[TAP] case sensitivity of query

Wed Mar 4 01:35:37 PST 2009

Dear Tom 

> The real issue here is that for a case-sensitive database to 
> handle a case insensitive query in general, the SQL must be 
> completely parsed and all references to columns and tables 
> analyzed and compared so that the case of the input can be 
> adjusted to whatever the native case is.  Thus instead of 
> being able to defer the parsing of the SQL largely to the 
> database (perhaps with some filtering of the REGION 
> constraint), the server code must completely analyze it.  No 
> thin layer on top of existing frameworks here.  This is 
> independent of whether there are multiple fields 
> distinguished only by case.  If the database happens to 
> contain such fields, then any query which references them is 
> ambiguous and probably would have to be rejected by a fully 
> conformant implementation.
> 
> Solution 1, basically says that case sensitive databases may 
> reject queries where the 'wrong' case is used for inputs.  
> The idea is that users will build the query based upon 
> metadata supplied by the database which should supply values 
> in the proper case.  So long as users don't change the names 
> they should be OK.
> 
> Solution 2 is the fully conformant implementation discussed above. 
> Speaking only for the HEASARC, we're not likely to implement 
> anything like that on the soon.  However we may move to a 
> Postgres database sometime next year, so the point may become 
> moot for us.
> 
I agree with you here that 2 is cumbersome.
There is another solution which I'll number 0 (because this is what I
suggested in my comments):
Allow both case-sensitive and case-insensitive TAP services, but add
a metadata keyword (CASE_SENSITIVE=TRUE/FALSE) to the TAP capabilities that
indicates which choice is made.
Case sensitive services are allowed to throw an error if table/column names
do not use the case that is provided by the metadata queries.

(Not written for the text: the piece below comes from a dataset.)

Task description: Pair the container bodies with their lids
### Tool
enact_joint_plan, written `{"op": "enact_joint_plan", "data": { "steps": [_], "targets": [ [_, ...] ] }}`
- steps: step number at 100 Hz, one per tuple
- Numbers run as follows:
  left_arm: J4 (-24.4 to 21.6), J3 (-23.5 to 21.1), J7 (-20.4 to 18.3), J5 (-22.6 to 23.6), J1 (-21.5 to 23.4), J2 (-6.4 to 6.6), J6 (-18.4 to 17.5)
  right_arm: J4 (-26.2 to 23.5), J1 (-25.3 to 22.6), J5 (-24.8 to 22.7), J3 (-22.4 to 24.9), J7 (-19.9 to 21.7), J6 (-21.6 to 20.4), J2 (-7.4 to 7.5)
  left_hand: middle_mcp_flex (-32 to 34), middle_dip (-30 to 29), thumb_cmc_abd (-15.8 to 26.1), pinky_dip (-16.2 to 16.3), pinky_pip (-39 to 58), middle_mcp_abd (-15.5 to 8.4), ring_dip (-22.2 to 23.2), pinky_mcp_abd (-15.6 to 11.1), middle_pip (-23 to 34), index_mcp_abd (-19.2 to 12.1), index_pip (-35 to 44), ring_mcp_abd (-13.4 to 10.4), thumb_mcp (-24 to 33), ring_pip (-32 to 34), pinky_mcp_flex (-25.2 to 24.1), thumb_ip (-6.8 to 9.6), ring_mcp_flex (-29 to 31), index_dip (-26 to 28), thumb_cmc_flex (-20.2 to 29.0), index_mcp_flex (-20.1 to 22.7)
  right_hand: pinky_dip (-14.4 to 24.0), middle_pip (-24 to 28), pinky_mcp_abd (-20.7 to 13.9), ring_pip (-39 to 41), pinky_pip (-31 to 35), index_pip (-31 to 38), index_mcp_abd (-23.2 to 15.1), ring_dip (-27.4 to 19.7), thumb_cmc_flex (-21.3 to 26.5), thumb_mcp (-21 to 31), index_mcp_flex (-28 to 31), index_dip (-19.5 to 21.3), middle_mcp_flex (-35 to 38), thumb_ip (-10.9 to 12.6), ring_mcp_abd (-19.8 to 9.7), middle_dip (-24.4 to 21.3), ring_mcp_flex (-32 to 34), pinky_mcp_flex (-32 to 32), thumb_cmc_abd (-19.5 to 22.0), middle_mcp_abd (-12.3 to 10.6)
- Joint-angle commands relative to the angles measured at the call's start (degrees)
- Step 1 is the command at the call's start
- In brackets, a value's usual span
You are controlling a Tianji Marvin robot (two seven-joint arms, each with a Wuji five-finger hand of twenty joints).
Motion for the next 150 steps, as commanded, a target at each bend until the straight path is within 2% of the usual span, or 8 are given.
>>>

The checking of this can in general be left to the database engine itself.

> D. Gerard brings up the case sensitivity of data within the database. 
> Here I believe the SQL standard is that the '=' operator is 
> case sensitive.  It's also true in practice in the Postgres, 
> MySQL and Sybase implementations I've tried.  I believe that 
> the 'LIKE' operator is supposed to be case-insensitive.
> 
> While I agree with Gerard that it is often the case that the 
> query we want to provide to the user is case insensitive, I 
> don't think that making the '=' operator work that way is 
> correct.  E.g., joins based on exact match are much faster 
> than those based upon a case-insensitive match.  Maybe keys 
> are build case-insensitively when '=' is not case sensitive.
> 
In SQLServer one can define per string column the "collation" using the
COLLATE keyword. The choice influences alphabet, case sensitivity, ordering
etc.
Choosing a case-insensitive collation does not influence comparisons.

> In practice I don't think this will matter too much.  Once 
> users can get
>   to the databases, they'll learn how to filter queries as they wish. 
I don't think that is quite so easy. 
Especially for "wordy" data models, where one wants to explore contents,
case insensitive queries are useful. 
I am thinking of metadata models like SimDB.

> Perhaps there should be some metadata which indicates the 
> case-sensitivity of the '=' operator.
> 
This is comparable but not quite equivalent to what I proposed.
I suggested that per CHAR/VARCHAR(/text?)column we could define whether it
is case sensitive or not.
It would add a column to the TAP_SCHEMA.columns table.

Best regards

Gerard